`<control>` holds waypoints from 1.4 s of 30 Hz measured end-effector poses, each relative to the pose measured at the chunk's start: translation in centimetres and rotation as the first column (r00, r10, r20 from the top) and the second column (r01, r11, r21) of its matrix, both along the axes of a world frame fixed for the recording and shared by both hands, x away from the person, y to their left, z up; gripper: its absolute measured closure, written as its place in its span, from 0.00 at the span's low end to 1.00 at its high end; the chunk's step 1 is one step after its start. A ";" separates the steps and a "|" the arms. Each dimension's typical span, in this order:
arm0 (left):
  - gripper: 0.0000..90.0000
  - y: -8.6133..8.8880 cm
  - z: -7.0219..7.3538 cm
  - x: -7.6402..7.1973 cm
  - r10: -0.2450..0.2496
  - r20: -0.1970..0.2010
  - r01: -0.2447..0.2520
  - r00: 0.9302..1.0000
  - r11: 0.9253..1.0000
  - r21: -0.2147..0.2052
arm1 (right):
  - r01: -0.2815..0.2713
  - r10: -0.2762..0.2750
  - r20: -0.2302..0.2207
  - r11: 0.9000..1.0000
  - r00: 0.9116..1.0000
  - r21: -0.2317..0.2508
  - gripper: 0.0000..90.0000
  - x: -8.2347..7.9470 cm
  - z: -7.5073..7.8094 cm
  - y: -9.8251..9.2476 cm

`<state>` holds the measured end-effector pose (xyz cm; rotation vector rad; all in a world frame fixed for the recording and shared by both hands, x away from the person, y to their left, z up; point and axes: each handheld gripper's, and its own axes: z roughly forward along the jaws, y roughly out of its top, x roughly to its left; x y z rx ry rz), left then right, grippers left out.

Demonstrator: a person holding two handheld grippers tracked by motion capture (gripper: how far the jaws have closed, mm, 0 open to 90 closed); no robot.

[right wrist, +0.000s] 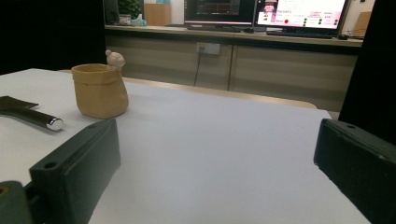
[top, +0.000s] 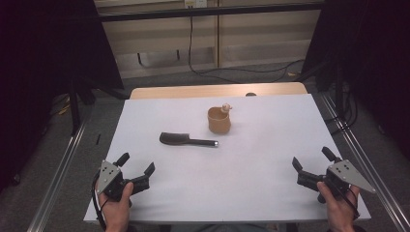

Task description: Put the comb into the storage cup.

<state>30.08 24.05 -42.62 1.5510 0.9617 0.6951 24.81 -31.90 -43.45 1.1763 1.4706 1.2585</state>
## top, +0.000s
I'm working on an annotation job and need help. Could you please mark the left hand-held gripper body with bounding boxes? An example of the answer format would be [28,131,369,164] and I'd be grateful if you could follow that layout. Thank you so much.
[95,159,131,202]

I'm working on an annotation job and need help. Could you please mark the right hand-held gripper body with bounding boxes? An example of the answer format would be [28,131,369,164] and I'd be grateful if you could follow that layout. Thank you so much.
[317,159,377,204]

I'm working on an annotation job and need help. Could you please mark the black comb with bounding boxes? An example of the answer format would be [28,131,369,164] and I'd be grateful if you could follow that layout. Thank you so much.
[159,131,220,148]

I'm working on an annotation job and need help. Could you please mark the brown holder cup with figurine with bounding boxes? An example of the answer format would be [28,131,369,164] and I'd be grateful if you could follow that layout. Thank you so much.
[207,102,234,135]

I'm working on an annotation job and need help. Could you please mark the person's left hand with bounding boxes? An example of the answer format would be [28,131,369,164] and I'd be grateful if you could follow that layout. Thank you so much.
[98,182,134,232]

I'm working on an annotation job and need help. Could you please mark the person's right hand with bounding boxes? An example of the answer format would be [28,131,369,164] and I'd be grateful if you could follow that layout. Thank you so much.
[316,181,361,232]

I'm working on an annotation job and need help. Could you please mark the black metal stand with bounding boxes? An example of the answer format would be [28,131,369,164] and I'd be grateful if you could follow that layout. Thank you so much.
[69,76,82,136]

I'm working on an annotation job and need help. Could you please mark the white table mat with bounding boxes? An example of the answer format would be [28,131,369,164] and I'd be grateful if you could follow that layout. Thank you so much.
[83,94,371,224]

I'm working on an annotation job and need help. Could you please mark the person's lap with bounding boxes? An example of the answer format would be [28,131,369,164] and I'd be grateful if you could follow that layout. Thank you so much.
[169,223,269,232]

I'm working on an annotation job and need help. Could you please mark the black curtain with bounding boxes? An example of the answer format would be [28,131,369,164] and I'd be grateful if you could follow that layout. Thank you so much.
[301,0,410,160]
[0,0,126,194]

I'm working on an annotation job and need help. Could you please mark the beige cabinet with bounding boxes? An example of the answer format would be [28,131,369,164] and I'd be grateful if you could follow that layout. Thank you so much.
[93,0,323,80]

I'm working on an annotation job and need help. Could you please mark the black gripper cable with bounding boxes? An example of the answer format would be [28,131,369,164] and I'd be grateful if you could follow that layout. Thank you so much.
[332,183,361,220]
[92,172,108,232]

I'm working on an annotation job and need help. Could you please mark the metal floor rail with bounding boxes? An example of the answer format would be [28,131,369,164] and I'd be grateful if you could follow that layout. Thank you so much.
[27,115,89,232]
[321,93,410,232]

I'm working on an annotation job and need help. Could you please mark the bundle of black floor cables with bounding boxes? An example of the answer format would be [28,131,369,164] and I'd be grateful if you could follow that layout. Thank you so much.
[325,86,360,136]

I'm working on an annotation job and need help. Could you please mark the black power cable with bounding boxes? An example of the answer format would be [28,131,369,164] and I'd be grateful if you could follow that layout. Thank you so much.
[188,7,306,84]

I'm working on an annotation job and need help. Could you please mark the black frame bar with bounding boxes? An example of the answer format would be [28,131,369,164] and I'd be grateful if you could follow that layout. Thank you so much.
[96,3,325,23]

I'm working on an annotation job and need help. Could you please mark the white wall socket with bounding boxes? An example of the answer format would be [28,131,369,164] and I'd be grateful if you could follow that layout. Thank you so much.
[184,0,208,9]

=== WORK ORDER ===
Here the job is to print all the entries above exactly, minus the images.

=== YOUR SOLUTION ===
`<control>` holds waypoints from 1.4 s of 30 Hz measured end-effector poses, each relative to the pose measured at the chunk's start: translation in centimetres and rotation as the first column (r00, r10, r20 from the top) and the second column (r01, r11, r21) of its matrix, both along the axes of a world frame fixed for the recording and shared by both hands, x away from the person, y to their left, z up; gripper: its absolute measured closure, written as its place in its span, from 0.00 at the span's low end to 1.00 at its high end; the chunk's step 1 is one step after its start. A ";" separates the steps and a "|" the arms. Each dimension's typical span, in this order:
arm0 (left):
  - gripper: 0.0000..90.0000
  - y: -8.6133..8.8880 cm
  - z: -7.0219..7.3538 cm
  - x: -7.6402..7.1973 cm
  - r10: -0.2450..0.2496
  - r20: -0.1970..0.2010
  - r01: -0.2447..0.2520
  - r00: 0.9302..1.0000
  - r11: 0.9253..1.0000
  - r21: -0.2147..0.2052
arm1 (right):
  - r01: -0.2815..0.2713
  - r10: -0.2762..0.2750
  - r20: -0.2302..0.2207
  - r11: 0.9000..1.0000
  - r00: 0.9116..1.0000
  - r21: -0.2317..0.2508
  - gripper: 0.0000..90.0000
  - x: -8.2347..7.9470 cm
  - z: -7.5073..7.8094 cm
  - y: -9.8251..9.2476 cm

`<state>` holds the measured end-effector pose (xyz cm; rotation vector rad; all in a world frame fixed for the recording and shared by both hands, x away from the person, y to their left, z up; point and axes: each handheld gripper's, and its own axes: z roughly forward along the jaws, y roughly out of its top, x roughly to its left; x y z rx ry rz), left then right, grippers left out.

Demonstrator: a person holding two handheld grippers tracked by motion capture (gripper: how far the jaws have closed, mm, 0 open to 90 closed); no robot.

[right wrist, +0.000s] 
[top, +0.000s] 

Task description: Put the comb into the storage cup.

<state>30.08 24.05 -42.62 1.5510 0.9617 0.6951 24.81 -31.90 -43.45 1.1763 1.4706 1.2585</state>
## top, +0.000s
I'm working on an annotation job and need help. Could you please mark the left hand-held gripper body with bounding boxes? An example of the answer format would be [28,131,369,164] and I'd be grateful if you could follow that layout. Thank you so much.
[95,159,131,202]

I'm working on an annotation job and need help. Could you please mark the right hand-held gripper body with bounding boxes? An example of the answer format would be [28,131,369,164] and I'd be grateful if you could follow that layout. Thank you so much.
[317,159,377,204]

I'm working on an annotation job and need help. Could you please mark the black comb with bounding boxes? An example of the answer format would be [28,131,369,164] and I'd be grateful if you could follow that layout. Thank you so much.
[159,131,220,148]

I'm working on an annotation job and need help. Could you please mark the brown holder cup with figurine with bounding boxes? An example of the answer format would be [28,131,369,164] and I'd be grateful if you could follow that layout. Thank you so much.
[207,102,234,135]

I'm working on an annotation job and need help. Could you please mark the person's left hand with bounding boxes? An example of the answer format would be [28,131,369,164] and I'd be grateful if you could follow that layout. Thank you so much.
[98,182,134,232]

I'm working on an annotation job and need help. Could you please mark the person's right hand with bounding boxes? An example of the answer format would be [28,131,369,164] and I'd be grateful if you could follow that layout. Thank you so much.
[316,181,361,232]

I'm working on an annotation job and need help. Could you please mark the black metal stand with bounding boxes? An example of the answer format would be [28,131,369,164] and I'd be grateful if you could follow that layout. Thank you so much.
[69,76,82,136]

I'm working on an annotation job and need help. Could you please mark the white table mat with bounding boxes? An example of the answer format would be [28,131,369,164] and I'd be grateful if you could follow that layout. Thank you so much.
[83,94,371,224]

I'm working on an annotation job and need help. Could you please mark the person's lap with bounding boxes? An example of the answer format would be [28,131,369,164] and I'd be grateful if you could follow that layout. Thank you so much.
[169,223,269,232]

I'm working on an annotation job and need help. Could you please mark the black curtain with bounding boxes? An example of the answer format would be [28,131,369,164] and I'd be grateful if you could follow that layout. Thank you so much.
[301,0,410,160]
[0,0,126,194]

I'm working on an annotation job and need help. Could you please mark the beige cabinet with bounding boxes? An example of the answer format would be [28,131,369,164] and I'd be grateful if you could follow that layout. Thank you so much.
[93,0,323,80]

I'm working on an annotation job and need help. Could you please mark the black gripper cable with bounding boxes? An example of the answer format would be [28,131,369,164] and I'd be grateful if you could follow that layout. Thank you so much.
[332,183,361,220]
[92,172,108,232]

I'm working on an annotation job and need help. Could you please mark the metal floor rail with bounding boxes? An example of the answer format would be [28,131,369,164] and I'd be grateful if you could follow that layout. Thank you so much.
[27,115,89,232]
[321,93,410,232]

I'm working on an annotation job and need help. Could you please mark the bundle of black floor cables with bounding boxes? An example of the answer format would be [28,131,369,164] and I'd be grateful if you could follow that layout. Thank you so much.
[325,86,360,136]

I'm working on an annotation job and need help. Could you please mark the black power cable with bounding boxes? An example of the answer format would be [28,131,369,164] and I'd be grateful if you could follow that layout. Thank you so much.
[188,7,306,84]

I'm working on an annotation job and need help. Could you please mark the black frame bar with bounding boxes? An example of the answer format would be [28,131,369,164] and I'd be grateful if you could follow that layout. Thank you so much.
[96,3,325,23]

I'm working on an annotation job and need help. Could you please mark the white wall socket with bounding boxes? An example of the answer format would be [28,131,369,164] and I'd be grateful if you could follow that layout. Thank you so much.
[184,0,208,9]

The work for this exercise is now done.